A cet optimisme, il faut ajouter les «200 millions» de barils de pétrole déclarés par la société d’exploration australienne FAR Ltd.

Entres les différentes zones d’exploration de gaz et de pétrole (Kayar, Rufisque, Saint-Louis, etc.), les estimations sont encore loin d’être stabilisées, mais des chiffres sont avancés. Pour le ministère de l’Energie, il est établi que, sur le bassin strictement sénégalais, «les réserves prouvées de gaz (…) sont estimées à 357 millions de m3», celles «probables (étant) de l’ordre de 705 millions de m3.» Egalement, des «découvertes importantes» concernent la zone transfrontalière entre le Sénégal et la Mauritanie. Dans un communiqué publié la semaine dernière, Kosmos Energy indiquait ainsi que les estimations de gaz naturel pouvaient s’élever à 140 milliards de m3 sur l’ensemble du bloc appelé «Kayar offshore profond.»
Kosmos Energy (60% de parts) y travaille sous forme de consortium avec Timis corporation Ltd (30%) et la sénégalaise Petrosen (10%). A leur actif, le puits d’exploration «Guembeul-1» qui forme «une même et seule accumulation de gaz naturel» avec le puits Ahmeyim-1, côté mauritanien.

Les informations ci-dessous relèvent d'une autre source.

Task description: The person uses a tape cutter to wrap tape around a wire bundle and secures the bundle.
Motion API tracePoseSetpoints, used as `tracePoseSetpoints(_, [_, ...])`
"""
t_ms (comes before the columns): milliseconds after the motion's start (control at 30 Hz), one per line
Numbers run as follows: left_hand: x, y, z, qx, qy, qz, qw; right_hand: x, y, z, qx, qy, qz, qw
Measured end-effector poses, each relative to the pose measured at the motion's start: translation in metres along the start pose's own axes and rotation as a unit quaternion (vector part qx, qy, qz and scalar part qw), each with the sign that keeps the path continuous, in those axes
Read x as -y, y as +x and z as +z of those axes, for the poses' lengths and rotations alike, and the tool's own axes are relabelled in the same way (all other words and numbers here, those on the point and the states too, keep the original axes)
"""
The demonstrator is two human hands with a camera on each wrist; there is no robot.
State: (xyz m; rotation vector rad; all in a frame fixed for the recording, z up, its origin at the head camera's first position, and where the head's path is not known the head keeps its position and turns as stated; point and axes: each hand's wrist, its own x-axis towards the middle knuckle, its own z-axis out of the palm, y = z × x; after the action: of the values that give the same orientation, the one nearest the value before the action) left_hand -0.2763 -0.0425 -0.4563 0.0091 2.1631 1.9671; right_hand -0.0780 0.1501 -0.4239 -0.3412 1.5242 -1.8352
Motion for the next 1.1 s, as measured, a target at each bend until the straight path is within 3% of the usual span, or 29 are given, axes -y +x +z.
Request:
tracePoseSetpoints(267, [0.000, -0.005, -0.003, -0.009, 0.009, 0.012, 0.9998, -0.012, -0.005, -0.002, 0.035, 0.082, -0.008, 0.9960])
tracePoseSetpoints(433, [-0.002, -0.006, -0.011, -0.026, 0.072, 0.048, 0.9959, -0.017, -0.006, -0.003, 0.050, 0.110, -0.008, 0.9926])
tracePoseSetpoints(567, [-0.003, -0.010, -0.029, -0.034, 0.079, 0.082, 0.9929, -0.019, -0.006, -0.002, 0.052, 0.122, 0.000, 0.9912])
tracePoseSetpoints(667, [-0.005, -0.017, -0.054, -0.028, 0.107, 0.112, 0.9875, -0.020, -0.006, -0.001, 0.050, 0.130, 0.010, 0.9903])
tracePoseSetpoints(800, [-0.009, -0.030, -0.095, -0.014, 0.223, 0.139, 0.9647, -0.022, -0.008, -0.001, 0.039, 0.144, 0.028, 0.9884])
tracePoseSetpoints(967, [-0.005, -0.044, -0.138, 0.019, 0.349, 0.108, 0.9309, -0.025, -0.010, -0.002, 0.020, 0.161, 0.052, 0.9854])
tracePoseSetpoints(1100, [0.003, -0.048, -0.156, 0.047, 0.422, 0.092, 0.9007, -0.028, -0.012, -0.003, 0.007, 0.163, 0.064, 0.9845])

Aujourd’hui, le potentiel d’hydrocarbures ne fait plus de doute, il est devenu une réalité autour de laquelle les autorités sénégalaises et les compagnies pétrolières ont commencé à sceller des partenariats dits «gagnant-gagnant». D’après les chiffres du ministère de l’Energie et du développement des énergies renouvelables, l’Etat du Sénégal a signé à ce jour treize (13) contrats de recherche et de partage de production  (Crpp) avec des compagnies pétrolières : sept (07) en offshore et trois (03) en onshore.

Selon le Secrétaire permanent à l’Energie, El Hadj Mamadou Moussa Thiam, qui intervenait à l’ouverture du Siepa, «des travaux sont en train d’être menés entre les deux pays pour étudier les possibilités d’exploitation commune de la découverte transfrontalière (…) à travers un accord d’unitisation.» Au-delà, l’Etat sénégalais devra valider sous peu la totalité des évaluations des découvertes de gaz et de pétrole que les compagnies partenaires lui auront fait parvenir.